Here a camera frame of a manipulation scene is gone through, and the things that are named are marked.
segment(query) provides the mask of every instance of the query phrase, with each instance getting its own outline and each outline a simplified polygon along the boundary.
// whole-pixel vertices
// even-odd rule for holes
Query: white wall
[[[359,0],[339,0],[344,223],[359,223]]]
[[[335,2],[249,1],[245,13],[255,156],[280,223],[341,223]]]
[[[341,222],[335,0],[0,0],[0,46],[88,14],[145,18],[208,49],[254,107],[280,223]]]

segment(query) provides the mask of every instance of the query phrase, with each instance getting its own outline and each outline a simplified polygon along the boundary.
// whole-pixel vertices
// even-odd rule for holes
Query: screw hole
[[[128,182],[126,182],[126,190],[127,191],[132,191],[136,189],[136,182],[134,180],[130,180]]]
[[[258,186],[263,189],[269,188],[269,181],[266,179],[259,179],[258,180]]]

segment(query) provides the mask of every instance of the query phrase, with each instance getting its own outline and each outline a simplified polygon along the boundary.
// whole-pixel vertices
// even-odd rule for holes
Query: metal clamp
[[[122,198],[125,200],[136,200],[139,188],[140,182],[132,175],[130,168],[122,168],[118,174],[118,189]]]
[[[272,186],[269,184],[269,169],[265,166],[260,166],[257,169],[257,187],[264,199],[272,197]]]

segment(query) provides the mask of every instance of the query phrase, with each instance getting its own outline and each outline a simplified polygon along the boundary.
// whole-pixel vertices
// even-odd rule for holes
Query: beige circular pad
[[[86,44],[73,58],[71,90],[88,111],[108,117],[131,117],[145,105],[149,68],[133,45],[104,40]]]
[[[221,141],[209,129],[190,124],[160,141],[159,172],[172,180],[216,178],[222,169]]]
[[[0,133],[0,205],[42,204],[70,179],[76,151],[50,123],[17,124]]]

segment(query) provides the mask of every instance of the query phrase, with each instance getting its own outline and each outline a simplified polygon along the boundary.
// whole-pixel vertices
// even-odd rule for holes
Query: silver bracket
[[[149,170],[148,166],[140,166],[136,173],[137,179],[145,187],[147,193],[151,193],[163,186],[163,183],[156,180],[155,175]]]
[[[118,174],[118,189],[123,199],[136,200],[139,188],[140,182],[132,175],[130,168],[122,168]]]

+ + +

** EXERCISE REQUIREMENTS **
The lines from the one containing "Query: beige circular pad" through the last line of the material above are to be copied exactly, both ends included.

** FINAL ANSWER **
Query: beige circular pad
[[[86,44],[73,58],[71,90],[88,111],[108,117],[131,117],[145,105],[149,68],[133,45],[104,40]]]
[[[221,141],[209,129],[190,124],[160,141],[159,172],[172,180],[216,178],[222,169]]]
[[[0,133],[0,205],[42,204],[70,179],[76,151],[50,123],[17,124]]]

segment(query) provides the mask of every instance of the query phrase, with each instance getting its own outline and each outline a simplified polygon along the boundary.
// whole-pixel vertices
// even-odd rule for holes
Query: silver bracket
[[[149,170],[148,166],[140,166],[136,173],[137,179],[145,187],[147,193],[151,193],[163,186],[163,183],[156,180],[155,175]]]
[[[118,174],[118,189],[123,199],[136,200],[139,188],[140,182],[132,175],[130,168],[122,168]]]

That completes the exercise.